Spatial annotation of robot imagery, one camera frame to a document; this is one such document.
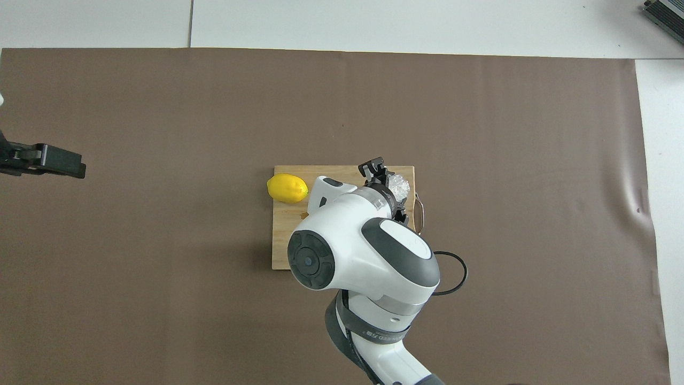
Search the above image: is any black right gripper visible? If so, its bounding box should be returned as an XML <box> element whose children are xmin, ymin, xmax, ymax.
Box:
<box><xmin>358</xmin><ymin>157</ymin><xmax>411</xmax><ymax>226</ymax></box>

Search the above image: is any yellow lemon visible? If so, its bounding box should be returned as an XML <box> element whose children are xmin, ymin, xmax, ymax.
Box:
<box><xmin>267</xmin><ymin>173</ymin><xmax>309</xmax><ymax>204</ymax></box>

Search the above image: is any clear textured glass cup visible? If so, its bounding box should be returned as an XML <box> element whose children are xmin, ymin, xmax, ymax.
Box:
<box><xmin>386</xmin><ymin>171</ymin><xmax>411</xmax><ymax>199</ymax></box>

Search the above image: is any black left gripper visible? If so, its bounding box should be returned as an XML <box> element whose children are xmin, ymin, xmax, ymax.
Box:
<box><xmin>0</xmin><ymin>131</ymin><xmax>87</xmax><ymax>180</ymax></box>

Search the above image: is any grey ribbed metal device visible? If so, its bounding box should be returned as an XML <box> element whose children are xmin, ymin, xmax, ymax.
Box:
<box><xmin>641</xmin><ymin>0</ymin><xmax>684</xmax><ymax>31</ymax></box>

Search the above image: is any wooden cutting board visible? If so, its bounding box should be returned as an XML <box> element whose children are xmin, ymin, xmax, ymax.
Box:
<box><xmin>271</xmin><ymin>165</ymin><xmax>426</xmax><ymax>271</ymax></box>

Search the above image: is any brown table mat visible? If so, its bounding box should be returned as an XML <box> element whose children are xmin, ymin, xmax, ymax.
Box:
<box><xmin>0</xmin><ymin>47</ymin><xmax>671</xmax><ymax>385</ymax></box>

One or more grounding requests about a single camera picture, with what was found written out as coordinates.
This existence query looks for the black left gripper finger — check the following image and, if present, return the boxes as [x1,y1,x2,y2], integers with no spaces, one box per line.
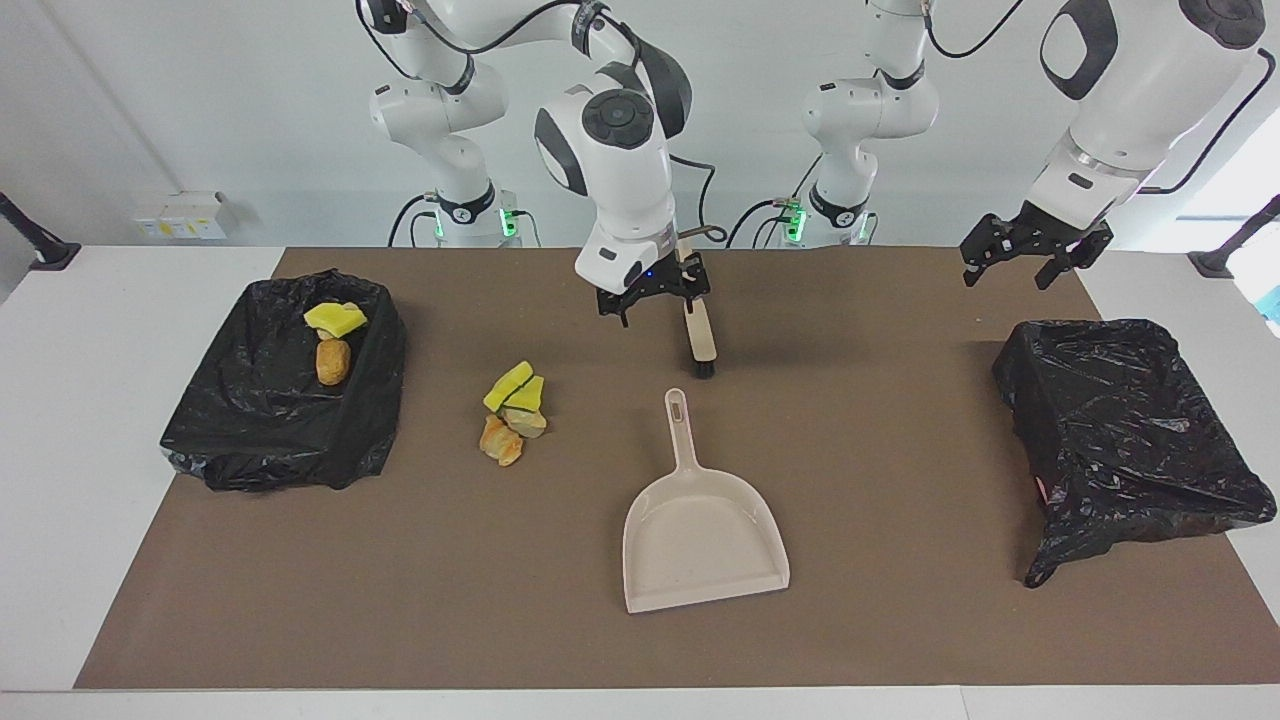
[960,214,1007,289]
[1035,248,1081,292]

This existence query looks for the beige brush with black bristles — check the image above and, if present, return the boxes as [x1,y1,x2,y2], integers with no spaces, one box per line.
[678,238,719,379]

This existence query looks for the beige plastic dustpan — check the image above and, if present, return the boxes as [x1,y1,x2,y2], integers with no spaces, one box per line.
[622,388,791,614]

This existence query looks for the wavy yellow sponge piece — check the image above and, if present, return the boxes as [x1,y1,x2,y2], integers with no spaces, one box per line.
[303,300,369,339]

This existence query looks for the brown oval bread roll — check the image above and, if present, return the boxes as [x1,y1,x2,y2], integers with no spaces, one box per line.
[315,338,353,387]

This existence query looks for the black bag lined bin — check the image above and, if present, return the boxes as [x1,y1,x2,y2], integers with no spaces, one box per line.
[160,268,408,493]
[992,318,1278,589]

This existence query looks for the black clamp stand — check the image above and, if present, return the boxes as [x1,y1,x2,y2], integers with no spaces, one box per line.
[1188,195,1280,279]
[0,190,82,272]

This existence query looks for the brown paper table mat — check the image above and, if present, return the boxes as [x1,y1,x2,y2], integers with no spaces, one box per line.
[75,247,1280,689]

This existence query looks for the black left base power cable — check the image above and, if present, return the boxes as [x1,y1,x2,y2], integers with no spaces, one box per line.
[727,160,803,248]

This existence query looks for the black base power cable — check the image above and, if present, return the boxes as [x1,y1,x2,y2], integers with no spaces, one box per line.
[388,195,441,248]
[727,160,803,248]

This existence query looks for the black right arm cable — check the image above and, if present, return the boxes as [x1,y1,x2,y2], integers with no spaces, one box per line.
[355,0,728,246]

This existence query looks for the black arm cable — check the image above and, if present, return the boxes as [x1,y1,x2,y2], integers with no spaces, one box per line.
[925,0,1279,198]
[355,0,728,246]

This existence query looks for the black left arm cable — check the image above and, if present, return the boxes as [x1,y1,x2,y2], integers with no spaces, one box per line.
[925,0,1279,198]

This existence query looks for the black right base power cable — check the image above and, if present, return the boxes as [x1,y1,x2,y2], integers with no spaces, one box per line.
[388,195,441,248]

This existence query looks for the white wall socket box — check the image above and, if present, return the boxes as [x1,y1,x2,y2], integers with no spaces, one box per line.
☆ ☆ ☆
» WHAT THE EXERCISE ASKS
Report every line above that has the string "camera" in it.

» EXERCISE RESULT
Spatial annotation of robot imagery, one camera frame to a document; this is one such document.
One or more grounding requests about a single camera picture, with what was found written out as coordinates.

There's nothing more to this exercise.